«Ciascuno si fa saggio per via d’altri: così fu in antico e così sempre. E non è semplice affatto scovare le porte di parole mai dette» (Bacchilide, Peani, fr. 5 Snell-Maehler)
Molti sanno che la canzone ‘Le passanti’ di Fabrizio De André, splendido inno alle bellezze sfuggenti incontrate nell’arco di una vita, è traduzione di un testo di Georges Brassens (che era, a sua volta, adattamento alla musica di un’omonima poesia di Antoine François Pol). Ma certo non deve sfuggire, situata nell’atmosfera ‘maudite’ che così spesso ispira l’opera del cantautore genovese, la parentela di questo soggetto poetico con una delle più famose passanti della storia della letteratura: quella del sonetto ‘A una passante’ di Charles Baudelaire. Tra i molti spunti offerti dal confronto dei testi (lasciati, come sempre, al vostro gusto di giocare – liberamente – con le rifrazioni), ce n’è uno su cui mi piace soffermarmi: il singolare del titolo che diventa un plurale, da ‘Una passante’ a ‘Le passanti’.

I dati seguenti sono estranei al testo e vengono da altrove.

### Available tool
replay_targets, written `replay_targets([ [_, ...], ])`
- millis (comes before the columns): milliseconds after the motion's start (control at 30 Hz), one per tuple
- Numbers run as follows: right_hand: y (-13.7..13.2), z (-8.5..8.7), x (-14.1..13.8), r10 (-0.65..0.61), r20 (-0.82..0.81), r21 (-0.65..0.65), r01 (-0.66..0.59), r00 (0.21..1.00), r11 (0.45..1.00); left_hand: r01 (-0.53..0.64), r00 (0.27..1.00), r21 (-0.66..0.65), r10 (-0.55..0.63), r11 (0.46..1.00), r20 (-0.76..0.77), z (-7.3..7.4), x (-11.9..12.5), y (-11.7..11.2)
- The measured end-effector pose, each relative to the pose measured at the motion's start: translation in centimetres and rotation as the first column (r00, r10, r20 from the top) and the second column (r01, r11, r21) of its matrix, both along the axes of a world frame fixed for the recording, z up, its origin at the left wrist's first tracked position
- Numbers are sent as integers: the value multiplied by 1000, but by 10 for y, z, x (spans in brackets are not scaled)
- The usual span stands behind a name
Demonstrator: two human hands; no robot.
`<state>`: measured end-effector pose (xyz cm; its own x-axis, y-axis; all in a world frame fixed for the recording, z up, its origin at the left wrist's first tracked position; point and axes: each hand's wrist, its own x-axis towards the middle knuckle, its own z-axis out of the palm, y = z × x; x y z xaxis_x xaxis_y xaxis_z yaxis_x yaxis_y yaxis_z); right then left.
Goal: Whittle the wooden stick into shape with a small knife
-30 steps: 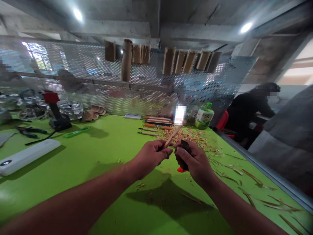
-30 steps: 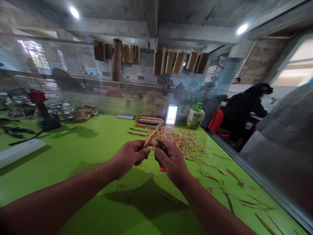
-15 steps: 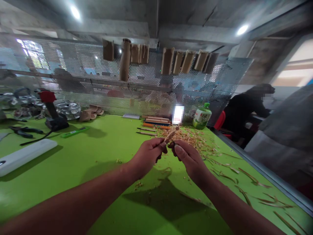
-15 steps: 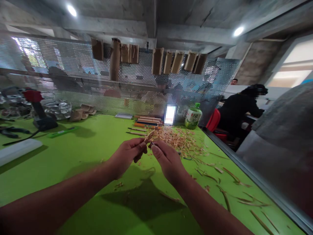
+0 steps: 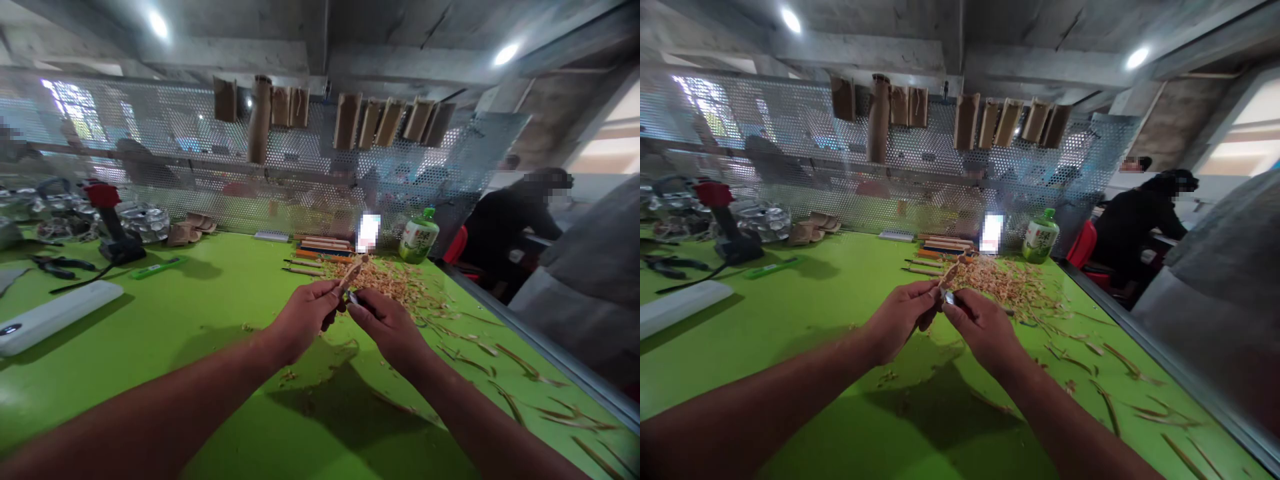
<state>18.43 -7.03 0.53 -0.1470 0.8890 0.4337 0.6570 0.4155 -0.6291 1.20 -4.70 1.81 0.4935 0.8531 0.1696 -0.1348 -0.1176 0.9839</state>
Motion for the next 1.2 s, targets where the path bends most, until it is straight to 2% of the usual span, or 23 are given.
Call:
replay_targets([
  [200,1,-1,-1,66,-55,-14,-67,996,998,-13,1000,-16,13,1000,-27,0,0,0],
  [467,-3,3,-2,36,-28,42,-35,999,998,-27,994,15,29,1000,-110,0,1,-1],
  [733,-2,3,-2,-13,40,95,9,999,995,-45,992,81,54,996,-114,-4,-1,2],
  [1000,-5,6,-3,-17,62,109,11,998,994,-91,992,65,96,994,-85,3,0,-3],
  [1200,-4,7,-3,-14,58,121,7,998,993,-94,992,87,101,992,-76,3,0,-2],
])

Il sonetto di Baudelaire, infatti, contiene nel racconto banale di un incontro fugace un’intuizione straordinaria e terribile, ovvero che “la bellezza dal
lo sguardo che mi ha fatto rinascere” può essere solo ‘fugitive’, può essere solo ‘in divenire’, non si ferma per la strada, per un amore. È una verità d’acqua che si può realizzare solo così: scorrendo; è una felicità ‘passante’. Dove si fermerà? Dove potremo stringerla? Forse nell’eternità, ipotizza disperato il poeta. Ma questa eternità è “Altrove, ben lontano da qui! Troppo tardi! jamais peut-être!”. La donna del sonetto baudelairiano non era dunque ‘una delle passanti’ e forse, anche a dispetto del titolo, non era nemmeno ‘una passante’: lei era ‘la’ passante, colei che spiccava nella folla infelice e ignara, colei “che sapeva”. Come tale, il suo destino era di scorrere via sotto gli occhi del poeta verso un’eternità che già coincide – modernamente – col ‘mai più’.
Sono tante, invece, le “felicità intraviste” e sfuggite di mano all’io lirico di De André-Brassens, sono tante le loro ‘passanti’. Non contengono più l’ “uragano” della passante di Baudelaire, né il suo “lampo”: sono più tenui barlumi, “occasioni lasciate ad aspettare”. E il poeta nemmeno si domanda dove mai le rivedrà: esse sono
già tornate in quella “folla distante” da cui per un attimo erano emerse, quasi per caso. Ma torna, anche in De André, la nota baudelairiana del ‘troppo tardi’: è la vecchiaia, il giorno in cui “la vita smette di aiutarti”, i ricordi cessano di accumularsi e più vicino si fa il nulla. L’eternità, qui, non compare neanche più, nemmeno come speranza negata o come gioco del pensiero: le passanti non sapevano niente, proprio come il poeta che – anche per questo – le ‘capiva’.
FV
A una passante (C. Baudelaire) La via assordante strepitava intorno a me. Alta, slanciata, a lutto, d’un dolore maestoso, passò una donna, sollevando e agitando con mano fastosa il pizzo e l’orlo della gonna,
agile e nobile, con la sua gamba di statua. Ed io, proteso come un folle, io bevevo nel suo occhio, cielo livido dove cova l’uragano, la dolcezza che affascina e il piacere che uccide. Un lampo… poi la notte! - Bellezza fuggitiva il cui sguardo m’ha fatto subito rinascere, ti rivedrò solo nell’eternità? Altrove, assai lontano da qui! Troppo tardi! Forse mai! Perché ignoro dove fuggi, né tu sai dove vado, tu che avrei amata, tu che lo sapevi!